» **WHAT YOU NEED TO DO**
Scan the material below for "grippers", then return each line that contains it.
++++++++
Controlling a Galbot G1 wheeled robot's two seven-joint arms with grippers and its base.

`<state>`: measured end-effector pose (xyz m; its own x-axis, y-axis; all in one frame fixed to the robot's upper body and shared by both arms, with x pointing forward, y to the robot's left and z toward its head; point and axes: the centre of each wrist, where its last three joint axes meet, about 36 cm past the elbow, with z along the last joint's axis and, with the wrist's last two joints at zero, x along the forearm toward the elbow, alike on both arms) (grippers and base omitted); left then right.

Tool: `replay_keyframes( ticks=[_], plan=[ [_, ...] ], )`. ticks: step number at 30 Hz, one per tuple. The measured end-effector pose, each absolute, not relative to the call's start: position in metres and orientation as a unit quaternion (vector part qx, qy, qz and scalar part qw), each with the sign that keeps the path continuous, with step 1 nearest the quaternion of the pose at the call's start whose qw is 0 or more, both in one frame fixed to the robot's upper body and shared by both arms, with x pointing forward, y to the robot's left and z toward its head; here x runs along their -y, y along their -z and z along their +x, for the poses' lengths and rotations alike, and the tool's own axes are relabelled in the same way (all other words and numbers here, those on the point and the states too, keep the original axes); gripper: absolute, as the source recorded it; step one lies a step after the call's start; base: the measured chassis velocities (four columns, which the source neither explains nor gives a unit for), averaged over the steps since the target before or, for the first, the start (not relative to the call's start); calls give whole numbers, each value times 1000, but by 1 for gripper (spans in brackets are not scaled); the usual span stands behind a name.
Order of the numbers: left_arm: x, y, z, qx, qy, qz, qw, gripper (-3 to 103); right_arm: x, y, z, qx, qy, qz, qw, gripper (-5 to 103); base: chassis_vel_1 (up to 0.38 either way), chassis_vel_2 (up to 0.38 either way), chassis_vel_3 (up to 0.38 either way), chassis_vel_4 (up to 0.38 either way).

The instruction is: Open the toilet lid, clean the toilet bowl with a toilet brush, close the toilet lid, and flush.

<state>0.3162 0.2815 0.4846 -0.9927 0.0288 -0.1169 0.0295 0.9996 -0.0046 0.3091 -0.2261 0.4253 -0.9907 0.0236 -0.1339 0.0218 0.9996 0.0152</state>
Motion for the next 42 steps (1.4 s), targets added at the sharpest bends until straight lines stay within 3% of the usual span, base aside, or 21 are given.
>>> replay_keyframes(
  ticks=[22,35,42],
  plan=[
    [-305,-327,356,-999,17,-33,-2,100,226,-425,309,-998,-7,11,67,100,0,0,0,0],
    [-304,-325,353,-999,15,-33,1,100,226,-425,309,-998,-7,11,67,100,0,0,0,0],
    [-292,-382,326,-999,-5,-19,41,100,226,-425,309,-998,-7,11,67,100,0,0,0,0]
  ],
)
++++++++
» **EXERCISE SOLUTION**
Controlling a Galbot G1 wheeled robot's two seven-joint arms with grippers and its base.
`<state>`: measured end-effector pose (xyz m; its own x-axis, y-axis; all in one frame fixed to the robot's upper body and shared by both arms, with x pointing forward, y to the robot's left and z toward its head; point and axes: the centre of each wrist, where its last three joint axes meet, about 36 cm past the elbow, with z along the last joint's axis and, with the wrist's last two joints at zero, x along the forearm toward the elbow, alike on both arms) (grippers and base omitted); left then right.

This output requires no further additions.